Task to complete: If a line in the listing contains "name", copy it out whole.

== Given data

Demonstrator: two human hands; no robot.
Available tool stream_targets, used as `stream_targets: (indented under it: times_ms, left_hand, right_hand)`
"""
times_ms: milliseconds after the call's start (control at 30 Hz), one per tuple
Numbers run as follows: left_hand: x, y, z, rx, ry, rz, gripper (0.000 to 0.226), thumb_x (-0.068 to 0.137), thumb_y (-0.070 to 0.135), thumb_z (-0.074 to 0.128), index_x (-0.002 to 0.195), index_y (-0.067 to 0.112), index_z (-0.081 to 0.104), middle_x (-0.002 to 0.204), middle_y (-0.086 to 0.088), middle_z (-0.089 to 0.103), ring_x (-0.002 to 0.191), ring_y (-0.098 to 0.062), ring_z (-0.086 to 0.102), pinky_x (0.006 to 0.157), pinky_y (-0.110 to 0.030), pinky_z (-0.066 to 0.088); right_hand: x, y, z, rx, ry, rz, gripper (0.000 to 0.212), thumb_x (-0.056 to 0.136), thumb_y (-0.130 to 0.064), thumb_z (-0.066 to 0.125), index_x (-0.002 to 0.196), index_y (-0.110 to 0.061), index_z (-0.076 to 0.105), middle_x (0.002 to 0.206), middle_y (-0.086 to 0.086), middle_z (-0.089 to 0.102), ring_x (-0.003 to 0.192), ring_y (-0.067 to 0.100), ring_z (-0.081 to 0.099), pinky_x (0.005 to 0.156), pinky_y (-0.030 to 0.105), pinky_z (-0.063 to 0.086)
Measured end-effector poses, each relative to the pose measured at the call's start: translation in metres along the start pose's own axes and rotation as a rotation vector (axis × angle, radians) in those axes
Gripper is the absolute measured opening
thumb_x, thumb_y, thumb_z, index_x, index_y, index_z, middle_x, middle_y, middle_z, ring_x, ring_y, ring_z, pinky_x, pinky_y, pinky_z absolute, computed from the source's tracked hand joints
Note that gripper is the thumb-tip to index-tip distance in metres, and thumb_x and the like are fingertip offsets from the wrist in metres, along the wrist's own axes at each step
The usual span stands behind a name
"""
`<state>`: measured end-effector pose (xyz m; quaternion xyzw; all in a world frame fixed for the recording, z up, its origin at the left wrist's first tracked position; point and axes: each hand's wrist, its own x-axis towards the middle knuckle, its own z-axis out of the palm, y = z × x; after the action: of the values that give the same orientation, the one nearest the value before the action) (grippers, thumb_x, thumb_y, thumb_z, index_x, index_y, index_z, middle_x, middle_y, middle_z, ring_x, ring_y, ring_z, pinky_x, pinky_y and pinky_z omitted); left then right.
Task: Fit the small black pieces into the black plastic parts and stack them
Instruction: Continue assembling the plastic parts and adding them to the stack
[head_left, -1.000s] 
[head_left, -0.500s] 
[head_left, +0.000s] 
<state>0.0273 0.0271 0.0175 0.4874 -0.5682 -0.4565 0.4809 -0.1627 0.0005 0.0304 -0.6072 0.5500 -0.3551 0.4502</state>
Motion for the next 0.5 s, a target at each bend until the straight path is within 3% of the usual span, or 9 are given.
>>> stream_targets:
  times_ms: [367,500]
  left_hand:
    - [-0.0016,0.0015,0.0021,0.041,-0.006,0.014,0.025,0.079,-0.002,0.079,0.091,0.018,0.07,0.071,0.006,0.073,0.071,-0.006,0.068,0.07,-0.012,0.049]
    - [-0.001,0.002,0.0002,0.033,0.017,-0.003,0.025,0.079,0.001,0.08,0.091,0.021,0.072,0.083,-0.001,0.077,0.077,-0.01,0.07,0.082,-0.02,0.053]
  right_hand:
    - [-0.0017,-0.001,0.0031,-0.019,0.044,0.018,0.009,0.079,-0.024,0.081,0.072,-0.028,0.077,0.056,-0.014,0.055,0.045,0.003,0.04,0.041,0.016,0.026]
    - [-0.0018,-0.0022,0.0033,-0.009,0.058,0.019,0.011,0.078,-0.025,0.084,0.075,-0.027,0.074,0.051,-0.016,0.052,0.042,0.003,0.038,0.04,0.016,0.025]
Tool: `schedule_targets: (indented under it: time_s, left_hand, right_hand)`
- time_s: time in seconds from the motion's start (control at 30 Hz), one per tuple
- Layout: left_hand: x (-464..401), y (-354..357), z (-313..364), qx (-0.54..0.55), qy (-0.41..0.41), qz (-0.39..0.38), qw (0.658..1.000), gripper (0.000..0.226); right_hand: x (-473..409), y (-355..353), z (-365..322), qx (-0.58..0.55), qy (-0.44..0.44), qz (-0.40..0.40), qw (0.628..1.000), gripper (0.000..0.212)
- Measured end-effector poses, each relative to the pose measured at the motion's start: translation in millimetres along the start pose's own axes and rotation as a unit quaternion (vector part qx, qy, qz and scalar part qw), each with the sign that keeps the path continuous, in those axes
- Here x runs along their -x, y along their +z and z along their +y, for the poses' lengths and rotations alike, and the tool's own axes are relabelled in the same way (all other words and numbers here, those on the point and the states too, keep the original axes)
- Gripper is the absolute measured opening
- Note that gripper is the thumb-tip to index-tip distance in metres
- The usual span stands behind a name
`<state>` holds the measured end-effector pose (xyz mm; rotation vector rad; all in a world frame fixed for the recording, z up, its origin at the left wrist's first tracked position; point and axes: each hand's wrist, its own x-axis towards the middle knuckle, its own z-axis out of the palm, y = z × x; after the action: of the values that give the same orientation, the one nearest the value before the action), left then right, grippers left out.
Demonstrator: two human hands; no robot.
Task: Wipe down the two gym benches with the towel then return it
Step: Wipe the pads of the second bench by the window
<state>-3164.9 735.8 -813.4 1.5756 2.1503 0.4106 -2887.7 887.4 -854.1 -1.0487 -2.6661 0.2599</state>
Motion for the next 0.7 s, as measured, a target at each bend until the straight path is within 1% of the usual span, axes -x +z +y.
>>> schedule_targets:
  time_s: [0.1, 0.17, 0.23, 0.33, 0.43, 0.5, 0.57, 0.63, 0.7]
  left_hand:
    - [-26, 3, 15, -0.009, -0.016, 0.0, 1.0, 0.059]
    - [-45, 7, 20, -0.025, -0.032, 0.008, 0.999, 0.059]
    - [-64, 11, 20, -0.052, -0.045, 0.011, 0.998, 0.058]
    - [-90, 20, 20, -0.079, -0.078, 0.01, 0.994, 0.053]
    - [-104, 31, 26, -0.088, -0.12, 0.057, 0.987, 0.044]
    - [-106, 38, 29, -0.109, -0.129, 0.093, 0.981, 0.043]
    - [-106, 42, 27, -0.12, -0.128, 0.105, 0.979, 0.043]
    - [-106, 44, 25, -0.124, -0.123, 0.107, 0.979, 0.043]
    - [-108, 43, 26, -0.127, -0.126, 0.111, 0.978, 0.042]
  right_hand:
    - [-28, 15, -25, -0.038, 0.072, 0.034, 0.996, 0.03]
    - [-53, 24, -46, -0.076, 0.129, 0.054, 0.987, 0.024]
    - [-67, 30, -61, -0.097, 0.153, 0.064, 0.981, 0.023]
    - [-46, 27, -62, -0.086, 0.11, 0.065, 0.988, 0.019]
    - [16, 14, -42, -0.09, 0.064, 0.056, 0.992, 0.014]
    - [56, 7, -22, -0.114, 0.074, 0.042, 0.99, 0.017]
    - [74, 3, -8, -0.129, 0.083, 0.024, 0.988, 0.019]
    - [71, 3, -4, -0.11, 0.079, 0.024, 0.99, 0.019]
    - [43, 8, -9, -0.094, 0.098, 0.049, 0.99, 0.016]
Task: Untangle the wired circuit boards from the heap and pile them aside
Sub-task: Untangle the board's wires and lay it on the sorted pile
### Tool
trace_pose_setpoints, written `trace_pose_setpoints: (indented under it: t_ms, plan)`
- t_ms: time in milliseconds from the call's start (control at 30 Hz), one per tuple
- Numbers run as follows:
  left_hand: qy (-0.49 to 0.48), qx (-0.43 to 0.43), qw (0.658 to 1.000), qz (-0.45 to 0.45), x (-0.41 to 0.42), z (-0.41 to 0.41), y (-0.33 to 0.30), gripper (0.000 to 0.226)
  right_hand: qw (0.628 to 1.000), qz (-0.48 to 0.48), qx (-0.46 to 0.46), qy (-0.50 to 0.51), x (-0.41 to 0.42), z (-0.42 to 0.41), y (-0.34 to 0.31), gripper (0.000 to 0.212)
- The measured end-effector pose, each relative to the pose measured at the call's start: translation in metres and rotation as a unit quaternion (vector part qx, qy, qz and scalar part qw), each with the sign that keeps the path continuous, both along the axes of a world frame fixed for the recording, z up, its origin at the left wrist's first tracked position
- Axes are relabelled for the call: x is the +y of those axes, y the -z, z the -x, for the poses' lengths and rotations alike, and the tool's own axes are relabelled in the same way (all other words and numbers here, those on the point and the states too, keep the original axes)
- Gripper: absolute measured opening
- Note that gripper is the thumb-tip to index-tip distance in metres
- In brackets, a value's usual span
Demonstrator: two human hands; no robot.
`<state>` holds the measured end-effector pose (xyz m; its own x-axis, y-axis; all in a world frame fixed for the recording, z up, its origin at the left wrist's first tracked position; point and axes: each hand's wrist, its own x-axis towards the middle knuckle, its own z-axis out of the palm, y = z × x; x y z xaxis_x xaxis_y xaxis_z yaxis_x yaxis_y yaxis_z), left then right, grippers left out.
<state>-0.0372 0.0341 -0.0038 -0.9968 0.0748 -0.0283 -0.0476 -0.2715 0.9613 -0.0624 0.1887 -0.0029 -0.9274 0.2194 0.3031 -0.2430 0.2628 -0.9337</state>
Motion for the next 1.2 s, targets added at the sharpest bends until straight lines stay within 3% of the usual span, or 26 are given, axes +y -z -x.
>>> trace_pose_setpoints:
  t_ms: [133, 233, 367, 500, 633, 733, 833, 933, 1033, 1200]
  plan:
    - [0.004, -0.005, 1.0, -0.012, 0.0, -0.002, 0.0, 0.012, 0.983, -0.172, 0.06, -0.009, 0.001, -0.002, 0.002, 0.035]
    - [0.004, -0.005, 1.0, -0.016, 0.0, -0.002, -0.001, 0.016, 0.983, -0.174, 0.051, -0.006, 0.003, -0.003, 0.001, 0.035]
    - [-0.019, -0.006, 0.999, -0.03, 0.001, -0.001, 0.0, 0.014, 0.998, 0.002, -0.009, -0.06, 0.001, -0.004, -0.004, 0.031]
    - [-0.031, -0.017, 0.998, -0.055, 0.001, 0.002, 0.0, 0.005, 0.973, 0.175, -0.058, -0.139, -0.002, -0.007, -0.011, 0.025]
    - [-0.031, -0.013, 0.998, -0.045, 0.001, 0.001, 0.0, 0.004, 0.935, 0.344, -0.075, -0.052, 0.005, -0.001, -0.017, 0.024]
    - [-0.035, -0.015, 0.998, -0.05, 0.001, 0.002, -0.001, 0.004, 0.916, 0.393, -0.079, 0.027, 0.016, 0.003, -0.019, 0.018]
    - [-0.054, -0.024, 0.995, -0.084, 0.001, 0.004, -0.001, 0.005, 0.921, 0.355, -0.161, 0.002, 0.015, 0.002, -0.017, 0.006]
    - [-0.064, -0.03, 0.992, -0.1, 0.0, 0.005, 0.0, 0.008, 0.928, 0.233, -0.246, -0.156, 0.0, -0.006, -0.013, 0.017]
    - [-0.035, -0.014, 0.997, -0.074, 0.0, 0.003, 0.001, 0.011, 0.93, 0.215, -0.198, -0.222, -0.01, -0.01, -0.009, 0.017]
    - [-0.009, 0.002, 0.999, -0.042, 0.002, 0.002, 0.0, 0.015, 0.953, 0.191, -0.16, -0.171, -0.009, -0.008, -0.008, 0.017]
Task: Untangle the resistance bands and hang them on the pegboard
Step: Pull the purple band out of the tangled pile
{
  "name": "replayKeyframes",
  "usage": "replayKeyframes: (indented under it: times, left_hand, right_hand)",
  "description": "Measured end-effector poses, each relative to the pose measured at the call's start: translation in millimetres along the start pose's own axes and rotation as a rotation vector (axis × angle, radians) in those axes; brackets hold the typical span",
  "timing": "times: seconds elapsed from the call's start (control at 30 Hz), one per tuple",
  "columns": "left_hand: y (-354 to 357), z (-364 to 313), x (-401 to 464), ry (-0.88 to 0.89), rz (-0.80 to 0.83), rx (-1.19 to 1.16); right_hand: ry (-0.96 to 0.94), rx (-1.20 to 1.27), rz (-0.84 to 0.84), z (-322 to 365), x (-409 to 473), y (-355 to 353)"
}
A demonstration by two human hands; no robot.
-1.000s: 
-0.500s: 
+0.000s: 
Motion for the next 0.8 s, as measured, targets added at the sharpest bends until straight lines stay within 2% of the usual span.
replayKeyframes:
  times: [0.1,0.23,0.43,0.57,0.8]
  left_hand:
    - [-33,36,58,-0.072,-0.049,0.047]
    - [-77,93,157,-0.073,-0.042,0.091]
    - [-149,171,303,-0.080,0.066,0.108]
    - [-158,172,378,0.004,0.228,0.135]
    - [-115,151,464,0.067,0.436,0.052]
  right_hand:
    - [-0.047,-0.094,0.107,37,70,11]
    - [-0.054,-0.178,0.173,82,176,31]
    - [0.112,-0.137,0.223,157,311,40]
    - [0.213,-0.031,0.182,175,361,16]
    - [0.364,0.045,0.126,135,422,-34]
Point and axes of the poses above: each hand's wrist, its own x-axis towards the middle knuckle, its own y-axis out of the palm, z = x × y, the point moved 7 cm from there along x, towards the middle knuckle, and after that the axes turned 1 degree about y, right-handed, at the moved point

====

Exercise output:
The usual span stands behind a name
- The usual span stands behind a name
  "name": "replayKeyframes",

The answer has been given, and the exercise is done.